**Task item**
Exact copies of the lines below, from the one with "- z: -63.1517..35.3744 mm" up to and including the one with "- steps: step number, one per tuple", are what this calls for; leave out pictures.

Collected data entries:
-- Opening Marker --
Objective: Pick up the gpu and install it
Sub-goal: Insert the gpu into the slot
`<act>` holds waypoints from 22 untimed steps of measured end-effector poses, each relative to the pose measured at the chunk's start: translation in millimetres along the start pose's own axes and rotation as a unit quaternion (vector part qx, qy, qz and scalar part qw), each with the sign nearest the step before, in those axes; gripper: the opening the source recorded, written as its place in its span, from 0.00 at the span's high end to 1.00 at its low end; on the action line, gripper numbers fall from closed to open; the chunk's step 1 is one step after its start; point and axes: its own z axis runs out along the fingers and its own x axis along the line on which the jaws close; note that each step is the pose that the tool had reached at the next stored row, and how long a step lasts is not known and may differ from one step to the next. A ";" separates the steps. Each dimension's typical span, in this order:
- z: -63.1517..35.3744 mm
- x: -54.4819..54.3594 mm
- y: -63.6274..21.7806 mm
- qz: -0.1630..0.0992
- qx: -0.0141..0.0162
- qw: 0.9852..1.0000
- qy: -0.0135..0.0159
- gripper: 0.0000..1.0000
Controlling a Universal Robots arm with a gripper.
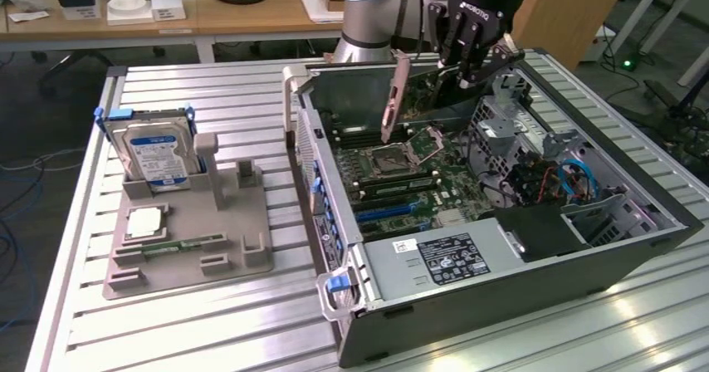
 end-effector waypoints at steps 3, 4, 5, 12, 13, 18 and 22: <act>0.0 0.0 0.0 -0.003 0.000 1.000 0.000 0.72; 0.0 0.0 0.0 -0.003 0.000 1.000 0.000 0.72; 0.0 0.0 0.0 -0.003 0.000 1.000 0.000 0.72; 0.0 0.0 0.0 -0.004 0.000 1.000 0.000 0.72; 0.0 0.0 0.0 -0.004 0.000 1.000 0.000 0.72; 0.7 -0.3 -0.3 -0.003 0.000 1.000 0.000 0.72; 6.5 -0.1 -0.3 0.002 0.002 1.000 0.001 0.72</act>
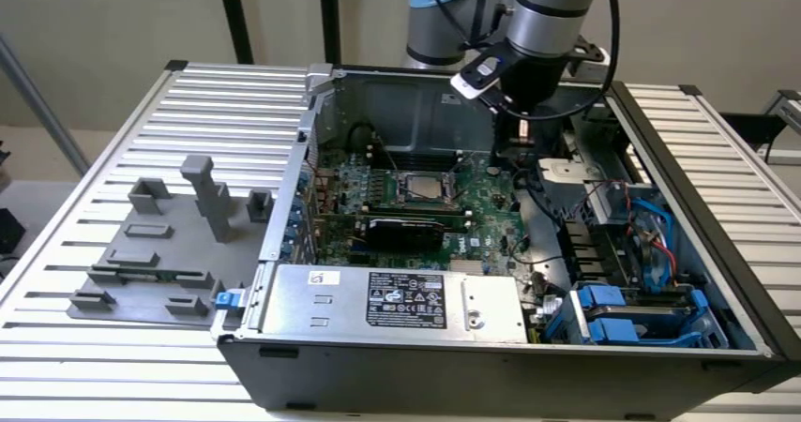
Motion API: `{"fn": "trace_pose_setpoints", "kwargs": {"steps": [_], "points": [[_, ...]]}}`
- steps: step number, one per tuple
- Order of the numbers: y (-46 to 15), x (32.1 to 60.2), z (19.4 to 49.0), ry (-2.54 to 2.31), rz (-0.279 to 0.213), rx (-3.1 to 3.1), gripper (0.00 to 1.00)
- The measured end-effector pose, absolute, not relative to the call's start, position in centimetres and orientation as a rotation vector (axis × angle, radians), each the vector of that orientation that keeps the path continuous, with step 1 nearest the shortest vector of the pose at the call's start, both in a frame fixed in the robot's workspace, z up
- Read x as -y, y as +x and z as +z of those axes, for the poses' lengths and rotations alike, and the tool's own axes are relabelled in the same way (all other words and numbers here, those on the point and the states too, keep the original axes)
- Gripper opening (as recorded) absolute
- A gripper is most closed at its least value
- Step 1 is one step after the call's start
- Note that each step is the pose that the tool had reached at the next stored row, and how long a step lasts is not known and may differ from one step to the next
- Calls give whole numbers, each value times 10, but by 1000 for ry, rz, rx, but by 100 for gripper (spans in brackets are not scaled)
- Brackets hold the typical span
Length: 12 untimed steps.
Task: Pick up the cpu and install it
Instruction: 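Close the cpu cover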
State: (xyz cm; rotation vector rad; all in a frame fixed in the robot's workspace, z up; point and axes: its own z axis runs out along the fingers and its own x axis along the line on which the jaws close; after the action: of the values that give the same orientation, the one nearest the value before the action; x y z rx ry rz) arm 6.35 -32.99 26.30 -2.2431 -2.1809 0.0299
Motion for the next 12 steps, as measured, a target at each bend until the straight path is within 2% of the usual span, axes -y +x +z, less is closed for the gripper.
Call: {"fn": "trace_pose_setpoints", "kwargs": {"steps": [9, 12], "points": [[58, 330, 248, -2242, 32, 2180, 11], [56, 330, 246, -2234, 49, 2173, 11]]}}
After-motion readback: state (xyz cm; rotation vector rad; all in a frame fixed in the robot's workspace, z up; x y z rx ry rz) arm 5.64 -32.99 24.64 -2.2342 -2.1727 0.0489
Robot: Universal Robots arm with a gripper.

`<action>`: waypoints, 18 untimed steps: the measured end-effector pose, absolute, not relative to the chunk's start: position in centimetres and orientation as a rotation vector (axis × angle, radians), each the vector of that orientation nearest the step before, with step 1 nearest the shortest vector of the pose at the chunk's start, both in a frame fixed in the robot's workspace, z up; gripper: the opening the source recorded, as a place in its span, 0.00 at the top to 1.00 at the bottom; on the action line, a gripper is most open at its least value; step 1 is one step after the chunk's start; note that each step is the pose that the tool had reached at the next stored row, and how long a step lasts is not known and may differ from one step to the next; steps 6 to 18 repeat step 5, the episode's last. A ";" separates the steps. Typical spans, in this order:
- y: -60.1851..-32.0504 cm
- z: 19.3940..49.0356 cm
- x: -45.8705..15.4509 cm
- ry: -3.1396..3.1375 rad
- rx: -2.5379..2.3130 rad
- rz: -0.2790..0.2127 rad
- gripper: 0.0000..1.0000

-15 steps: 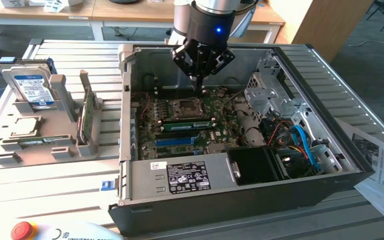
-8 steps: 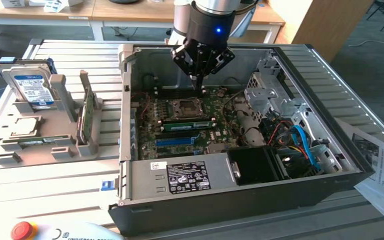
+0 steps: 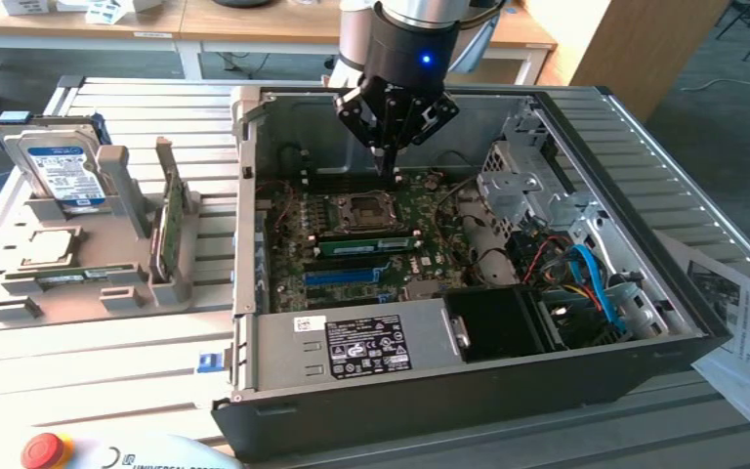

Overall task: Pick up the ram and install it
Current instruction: 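Press down the ram until it locks into place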

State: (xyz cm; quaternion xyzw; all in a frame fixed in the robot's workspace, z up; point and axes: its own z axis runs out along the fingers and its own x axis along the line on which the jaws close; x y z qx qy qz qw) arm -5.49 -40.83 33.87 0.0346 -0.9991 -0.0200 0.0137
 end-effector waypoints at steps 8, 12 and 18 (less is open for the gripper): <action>-40.8 33.9 -5.5 -3.112 0.107 -0.062 0.89; -40.8 33.9 -5.5 -3.112 0.107 -0.062 0.89; -40.8 33.9 -5.5 -3.112 0.107 -0.062 0.89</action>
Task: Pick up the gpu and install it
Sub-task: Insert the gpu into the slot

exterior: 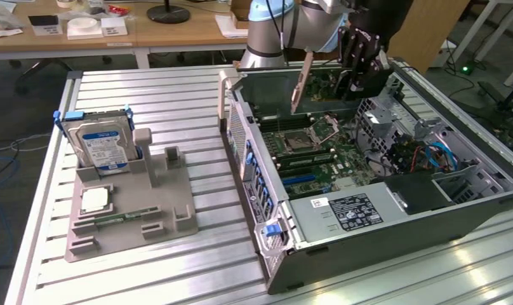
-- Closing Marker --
**Exercise solution**
- z: -63.1517..35.3744 mm
- x: -54.4819..54.3594 mm
- y: -63.6274..21.7806 mm
- qz: -0.1630..0.0992
- qx: -0.0141..0.0162
- qw: 0.9852..1.0000
- qy: -0.0135..0.0159
- gripper: 0.0000..1.0000
Controlling a Universal Robots arm with a gripper.
 end-effector waypoints at steps 3, 4, 5, 12, 13, 18 and 22: <act>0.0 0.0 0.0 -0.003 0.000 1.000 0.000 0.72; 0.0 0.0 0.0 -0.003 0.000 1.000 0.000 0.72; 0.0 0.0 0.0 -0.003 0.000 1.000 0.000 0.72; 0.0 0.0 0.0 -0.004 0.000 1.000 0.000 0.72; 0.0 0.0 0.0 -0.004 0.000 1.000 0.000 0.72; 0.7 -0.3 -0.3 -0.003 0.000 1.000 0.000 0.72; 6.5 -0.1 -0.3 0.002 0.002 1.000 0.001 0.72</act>
Motion API: `{"fn": "trace_pose_setpoints", "kwargs": {"steps": [_], "points": [[_, ...]]}}`
- steps: step number, one per tuple

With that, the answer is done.